# Quickest way to transfer a cPanel account (VPS)



## Janitor27 (Jun 12, 2012)

I'm looking for a step-by-step guide for the safest yet easiest way to transfer a cPanel account from one VPS to another VPS; any advice will be appreciated.

Thanks.


----------



## Laxer (Dec 28, 2010)

Are you transferring everything (FTP files, SQL DB, Network settings, Email accounts, etc)?

In any case, I would install cpanel on the new VPS then backup the old one(cPanel>>Backup >> Generate/Download a Full Backup)

You can store this copy locally or transfer it straight to the new VPS using FTP.

Move the *.tar file to the home directory on the new VPS then use do a cpanel Restore (cPanel >> Backup >> Restore a Full Backup/cpmove file)
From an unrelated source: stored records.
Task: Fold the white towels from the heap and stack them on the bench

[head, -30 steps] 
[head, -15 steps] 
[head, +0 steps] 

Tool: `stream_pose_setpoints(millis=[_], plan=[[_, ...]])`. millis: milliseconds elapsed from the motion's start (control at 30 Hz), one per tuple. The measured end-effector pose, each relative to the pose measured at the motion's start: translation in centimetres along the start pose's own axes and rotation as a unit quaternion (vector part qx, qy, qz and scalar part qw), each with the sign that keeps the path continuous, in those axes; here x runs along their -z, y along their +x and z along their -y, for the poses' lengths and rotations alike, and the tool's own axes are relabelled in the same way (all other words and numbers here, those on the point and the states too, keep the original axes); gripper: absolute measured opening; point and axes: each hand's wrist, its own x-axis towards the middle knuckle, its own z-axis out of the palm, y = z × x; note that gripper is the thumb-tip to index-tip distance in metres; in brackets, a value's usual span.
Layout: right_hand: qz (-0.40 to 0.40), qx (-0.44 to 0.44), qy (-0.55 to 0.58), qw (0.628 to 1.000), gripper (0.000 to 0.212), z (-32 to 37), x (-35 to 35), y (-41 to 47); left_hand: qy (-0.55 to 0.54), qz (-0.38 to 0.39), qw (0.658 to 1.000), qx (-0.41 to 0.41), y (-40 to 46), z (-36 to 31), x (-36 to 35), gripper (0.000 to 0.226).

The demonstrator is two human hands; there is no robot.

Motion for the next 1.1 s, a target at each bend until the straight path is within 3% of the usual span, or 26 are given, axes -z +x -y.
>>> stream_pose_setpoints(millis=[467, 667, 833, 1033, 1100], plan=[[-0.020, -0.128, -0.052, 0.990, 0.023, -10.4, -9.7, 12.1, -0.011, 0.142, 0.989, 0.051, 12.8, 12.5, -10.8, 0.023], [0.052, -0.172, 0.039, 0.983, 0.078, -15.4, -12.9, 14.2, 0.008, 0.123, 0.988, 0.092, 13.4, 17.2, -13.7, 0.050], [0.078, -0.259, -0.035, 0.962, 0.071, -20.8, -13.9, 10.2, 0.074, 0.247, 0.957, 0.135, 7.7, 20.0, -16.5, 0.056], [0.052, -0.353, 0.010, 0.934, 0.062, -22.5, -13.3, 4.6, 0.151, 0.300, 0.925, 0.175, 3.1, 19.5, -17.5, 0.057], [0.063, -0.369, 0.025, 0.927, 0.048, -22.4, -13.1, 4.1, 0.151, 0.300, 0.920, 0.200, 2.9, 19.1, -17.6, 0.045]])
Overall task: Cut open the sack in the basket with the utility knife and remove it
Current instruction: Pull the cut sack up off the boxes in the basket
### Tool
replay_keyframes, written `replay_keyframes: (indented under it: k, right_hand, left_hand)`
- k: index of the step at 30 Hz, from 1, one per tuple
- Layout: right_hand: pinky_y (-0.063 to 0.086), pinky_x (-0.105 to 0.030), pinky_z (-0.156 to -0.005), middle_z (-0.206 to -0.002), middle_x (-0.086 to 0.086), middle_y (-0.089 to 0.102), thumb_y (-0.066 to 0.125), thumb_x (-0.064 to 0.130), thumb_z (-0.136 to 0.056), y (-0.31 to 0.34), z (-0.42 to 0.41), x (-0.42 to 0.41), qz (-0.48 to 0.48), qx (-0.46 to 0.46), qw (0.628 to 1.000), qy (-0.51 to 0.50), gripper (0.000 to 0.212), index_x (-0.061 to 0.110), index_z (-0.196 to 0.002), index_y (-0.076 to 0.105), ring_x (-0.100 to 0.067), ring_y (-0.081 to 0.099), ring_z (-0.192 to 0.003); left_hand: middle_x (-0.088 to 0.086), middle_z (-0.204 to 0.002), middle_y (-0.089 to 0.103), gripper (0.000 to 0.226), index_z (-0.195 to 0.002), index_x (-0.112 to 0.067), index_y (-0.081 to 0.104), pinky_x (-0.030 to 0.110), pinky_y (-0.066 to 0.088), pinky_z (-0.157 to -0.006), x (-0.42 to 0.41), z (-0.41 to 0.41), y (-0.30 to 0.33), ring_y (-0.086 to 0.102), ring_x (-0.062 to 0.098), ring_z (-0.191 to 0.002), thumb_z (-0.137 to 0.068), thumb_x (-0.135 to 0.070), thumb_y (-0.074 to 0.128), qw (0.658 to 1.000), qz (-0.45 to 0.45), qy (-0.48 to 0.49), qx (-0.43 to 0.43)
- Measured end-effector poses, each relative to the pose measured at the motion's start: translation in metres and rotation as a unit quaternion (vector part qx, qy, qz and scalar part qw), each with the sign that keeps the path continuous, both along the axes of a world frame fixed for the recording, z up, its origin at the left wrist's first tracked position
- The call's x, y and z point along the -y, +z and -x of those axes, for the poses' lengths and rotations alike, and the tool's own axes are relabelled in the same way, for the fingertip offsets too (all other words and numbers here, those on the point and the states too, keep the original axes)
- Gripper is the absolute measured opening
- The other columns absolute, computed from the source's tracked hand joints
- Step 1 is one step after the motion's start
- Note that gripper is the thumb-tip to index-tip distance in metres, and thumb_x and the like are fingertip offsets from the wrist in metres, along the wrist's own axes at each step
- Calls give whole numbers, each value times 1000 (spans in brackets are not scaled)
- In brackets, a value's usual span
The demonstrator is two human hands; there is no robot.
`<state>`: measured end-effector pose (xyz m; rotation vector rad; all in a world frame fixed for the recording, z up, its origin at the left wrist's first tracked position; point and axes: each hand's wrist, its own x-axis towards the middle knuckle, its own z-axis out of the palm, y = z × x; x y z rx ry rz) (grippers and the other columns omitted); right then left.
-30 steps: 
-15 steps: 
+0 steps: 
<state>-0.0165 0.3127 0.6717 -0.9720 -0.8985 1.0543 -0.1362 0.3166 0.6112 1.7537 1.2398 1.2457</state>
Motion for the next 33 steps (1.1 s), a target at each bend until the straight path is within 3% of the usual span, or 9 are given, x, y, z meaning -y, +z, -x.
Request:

You will have to do this for each additional cPanel account...


----------



## resourcesys (Aug 10, 2012)

Janitor27 said:


> I'm looking for a step-by-step guide for the safest yet easiest way to transfer a cPanel account from one VPS to another VPS; any advice will be appreciated.
> 
> Thanks.


Hello,

The best way to do it is to have a package account backup of all the packages that you have on your old VPS. While you need to restore it on the new VPS, you can just restore the entire package account to the new VPS.

In WHM you can find the options to restore package account. Here the most important thing to keep in mind is the IP address of the new VPS and the old VPS. So, are you going to change the IP address of the VPS or you would be using the old ones?

Regards


----------